Petrophile macrostachya

Distribution Map
Family: Proteaceae
Distribution: Coast and adjacent inland areas of Western Australia from Bunbury to Kalbarri on sandy gravels.
Common Name: No generally accepted common name.
Derivation of Name: Petrophile...From Greek petra, a rock and philos, seeking or preferring, referring to the rocky habitat of some species.
macrostachya... From Greek macro, large and stachys, an ear of corn (in the sense of a spike), referring to the arrangement of the flower clusters.
Conservation Status: Not considered to be at risk in the wild.

General Description:

Petrophile is a genus of around 40 species, all occurring only in Australia. They are found in the southern half of the continent in temperate regions. Most are small to medium sized shrubs having flower clusters arranged in elongated or globular heads. The fruits are also elongated or globular in shape and the appearance of the fruits gives rise to the common name of "conebushes" or "coneflowers". The genus is closely related to Isopogon.

Petrophile macrostachya
Petrophile macrostachya
Photo: Margaret Pieroni

Petrophile macrostachya is a small shrub up to about 1.5 metres high but often smaller.The leaves are about 70 mm long and divided into thick, linear segments. The small flowers are cream in colour and elongated clusters at the ends of the branches and from the upper leaf axils. Flowering occurs in spring. The fruit is an elongated cone containing numerous seeds protected by woody bracts. The fruits remain on the plant for an indefinite period and only release the seeds after a fire or the death of the plant.
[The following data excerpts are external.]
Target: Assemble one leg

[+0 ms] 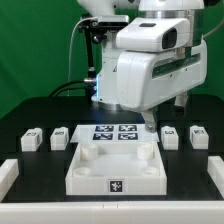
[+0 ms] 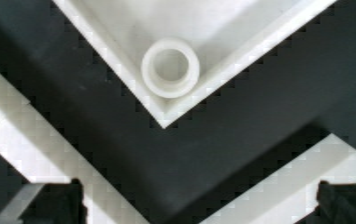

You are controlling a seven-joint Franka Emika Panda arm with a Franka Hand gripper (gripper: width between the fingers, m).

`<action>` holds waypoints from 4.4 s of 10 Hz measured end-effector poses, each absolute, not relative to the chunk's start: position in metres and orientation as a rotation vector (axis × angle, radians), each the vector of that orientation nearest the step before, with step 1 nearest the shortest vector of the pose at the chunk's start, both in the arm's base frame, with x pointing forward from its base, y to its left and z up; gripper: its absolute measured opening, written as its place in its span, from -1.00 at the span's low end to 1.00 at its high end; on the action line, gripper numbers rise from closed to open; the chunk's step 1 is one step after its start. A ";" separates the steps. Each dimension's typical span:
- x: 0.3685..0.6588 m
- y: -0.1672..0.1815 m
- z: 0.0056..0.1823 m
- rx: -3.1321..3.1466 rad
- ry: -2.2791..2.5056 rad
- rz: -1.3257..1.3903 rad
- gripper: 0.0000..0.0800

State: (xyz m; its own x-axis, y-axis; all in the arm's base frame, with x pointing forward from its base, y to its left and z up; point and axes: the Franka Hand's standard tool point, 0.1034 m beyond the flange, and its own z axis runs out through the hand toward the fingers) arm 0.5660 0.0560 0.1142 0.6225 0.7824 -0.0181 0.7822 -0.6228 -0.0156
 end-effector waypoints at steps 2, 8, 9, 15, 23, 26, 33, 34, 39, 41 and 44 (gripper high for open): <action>0.566 0.056 0.114 -2.824 -1.362 0.036 0.63; 0.566 0.056 0.114 -2.824 -1.362 0.037 0.63; 0.566 0.056 0.114 -2.794 -1.420 0.037 0.63; 0.438 0.028 0.067 -2.215 -2.229 -0.001 0.63; 0.417 -0.017 0.009 -2.245 -2.112 0.028 0.32; 0.417 -0.017 0.009 -2.244 -2.111 0.029 -0.39; 0.419 -0.017 0.010 -2.248 -2.114 0.021 -0.85; 0.419 -0.017 0.010 -2.248 -2.114 0.021 -0.85; 0.469 0.035 0.009 -2.244 -2.167 -0.095 -0.85; 0.488 0.050 0.009 -2.225 -2.196 -0.135 -0.85; 0.490 0.053 0.009 -2.212 -2.195 -0.124 -0.85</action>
Offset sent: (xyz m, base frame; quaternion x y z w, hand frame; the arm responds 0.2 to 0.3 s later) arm 0.0000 0.0000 0.0000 0.0000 0.0000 0.0000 1.0000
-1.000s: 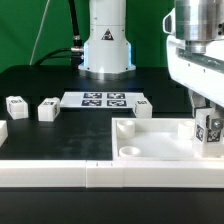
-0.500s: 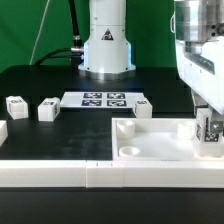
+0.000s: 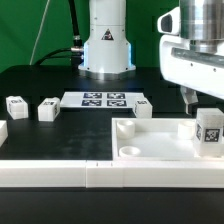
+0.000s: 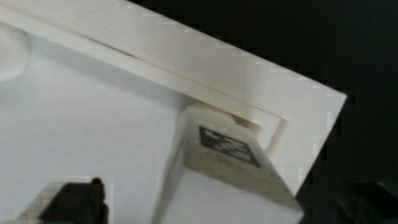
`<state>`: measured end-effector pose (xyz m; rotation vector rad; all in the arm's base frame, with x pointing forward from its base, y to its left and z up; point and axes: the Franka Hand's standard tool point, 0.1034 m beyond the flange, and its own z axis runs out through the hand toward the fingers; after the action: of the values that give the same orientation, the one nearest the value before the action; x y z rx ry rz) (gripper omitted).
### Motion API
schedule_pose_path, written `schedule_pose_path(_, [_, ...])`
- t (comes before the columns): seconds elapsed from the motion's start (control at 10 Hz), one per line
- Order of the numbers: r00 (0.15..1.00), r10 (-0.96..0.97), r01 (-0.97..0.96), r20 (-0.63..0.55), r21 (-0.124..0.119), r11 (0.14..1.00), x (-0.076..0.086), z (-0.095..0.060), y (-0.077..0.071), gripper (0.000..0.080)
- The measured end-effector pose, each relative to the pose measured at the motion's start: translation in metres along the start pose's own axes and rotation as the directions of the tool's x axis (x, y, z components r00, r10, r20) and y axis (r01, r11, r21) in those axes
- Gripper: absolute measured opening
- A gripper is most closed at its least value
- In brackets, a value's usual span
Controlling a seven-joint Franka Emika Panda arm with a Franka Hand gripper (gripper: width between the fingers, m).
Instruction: Assemble one leg
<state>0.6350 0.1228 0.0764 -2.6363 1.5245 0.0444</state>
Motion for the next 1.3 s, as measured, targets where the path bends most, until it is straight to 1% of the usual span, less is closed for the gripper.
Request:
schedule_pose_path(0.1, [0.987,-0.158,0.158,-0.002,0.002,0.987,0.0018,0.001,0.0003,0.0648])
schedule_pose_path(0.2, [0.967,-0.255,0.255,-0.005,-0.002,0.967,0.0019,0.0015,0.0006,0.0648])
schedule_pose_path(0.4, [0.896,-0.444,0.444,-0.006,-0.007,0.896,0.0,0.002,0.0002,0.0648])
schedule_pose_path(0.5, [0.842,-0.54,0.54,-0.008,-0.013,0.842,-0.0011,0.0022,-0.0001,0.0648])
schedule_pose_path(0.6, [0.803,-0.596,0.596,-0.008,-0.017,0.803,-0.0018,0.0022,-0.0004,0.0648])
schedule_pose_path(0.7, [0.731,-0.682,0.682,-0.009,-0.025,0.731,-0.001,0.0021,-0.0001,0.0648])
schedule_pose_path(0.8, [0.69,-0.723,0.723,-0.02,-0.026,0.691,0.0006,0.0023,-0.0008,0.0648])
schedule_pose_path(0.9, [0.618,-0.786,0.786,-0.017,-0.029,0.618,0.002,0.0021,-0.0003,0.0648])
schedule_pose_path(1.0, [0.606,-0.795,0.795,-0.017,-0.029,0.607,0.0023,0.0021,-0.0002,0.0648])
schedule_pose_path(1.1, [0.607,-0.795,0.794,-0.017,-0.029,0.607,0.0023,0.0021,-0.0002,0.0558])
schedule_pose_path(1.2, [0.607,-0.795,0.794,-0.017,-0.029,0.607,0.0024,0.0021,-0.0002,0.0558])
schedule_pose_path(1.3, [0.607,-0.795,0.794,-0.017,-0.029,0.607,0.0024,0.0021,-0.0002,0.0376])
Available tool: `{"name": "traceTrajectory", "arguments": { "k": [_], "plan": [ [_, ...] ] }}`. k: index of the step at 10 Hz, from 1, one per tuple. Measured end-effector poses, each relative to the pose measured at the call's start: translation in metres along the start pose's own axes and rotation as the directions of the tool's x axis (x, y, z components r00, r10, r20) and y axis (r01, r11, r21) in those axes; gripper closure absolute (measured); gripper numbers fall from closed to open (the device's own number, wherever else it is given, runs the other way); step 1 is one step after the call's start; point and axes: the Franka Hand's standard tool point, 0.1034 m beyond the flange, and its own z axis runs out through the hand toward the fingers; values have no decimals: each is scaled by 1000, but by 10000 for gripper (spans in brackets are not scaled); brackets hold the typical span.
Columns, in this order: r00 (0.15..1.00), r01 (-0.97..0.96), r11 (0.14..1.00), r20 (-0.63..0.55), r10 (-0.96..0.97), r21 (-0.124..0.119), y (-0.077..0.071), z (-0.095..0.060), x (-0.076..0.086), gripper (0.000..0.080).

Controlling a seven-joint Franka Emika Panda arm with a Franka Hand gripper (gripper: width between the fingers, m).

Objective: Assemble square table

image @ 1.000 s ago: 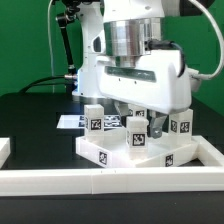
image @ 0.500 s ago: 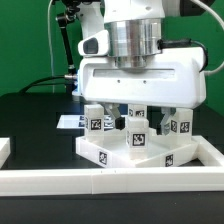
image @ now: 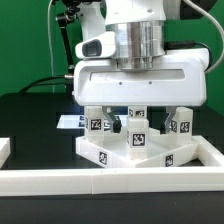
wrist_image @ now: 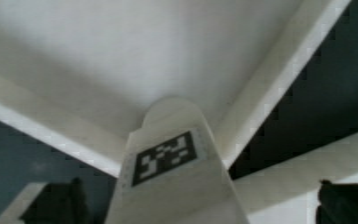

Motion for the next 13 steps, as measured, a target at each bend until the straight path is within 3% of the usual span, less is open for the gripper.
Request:
{"name": "traceTrajectory", "arguments": {
  "k": [2, 4, 5, 6, 7, 10, 13],
  "plan": [
    [989, 145, 989, 1, -145, -11, 1, 0, 0, 150],
    [989, 148, 989, 1, -148, -14, 1, 0, 1, 162],
    [989, 147, 989, 1, -147, -14, 2, 0, 1, 316],
    [989, 147, 989, 1, -147, -14, 2, 0, 1, 316],
    [990, 144, 989, 1, -144, -14, 2, 0, 1, 513],
    [995, 102, 995, 0, -102, -13, 2, 0, 1, 511],
    [960, -280, 960, -5, 280, -11, -1, 0, 1, 511]
  ]
}}
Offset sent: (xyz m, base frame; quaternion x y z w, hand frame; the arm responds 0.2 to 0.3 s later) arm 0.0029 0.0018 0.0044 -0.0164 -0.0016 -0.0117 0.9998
Petrophiles are not often cultivated but P.macrostachya would make an attractive addition to a native garden. It is not often cultivated, however, and like many western species it is not really suited to humid climates. It would perform best in areas with dry summers and well drained soils. A sunny or lightly shaded position will produce the best flowering. It will withstand light to moderate frosts.

Propagation from seed is relatively easy and no pretreatment is necessary. Cuttings on firm, current season's growth are also likely to be successful but may be slow to strike.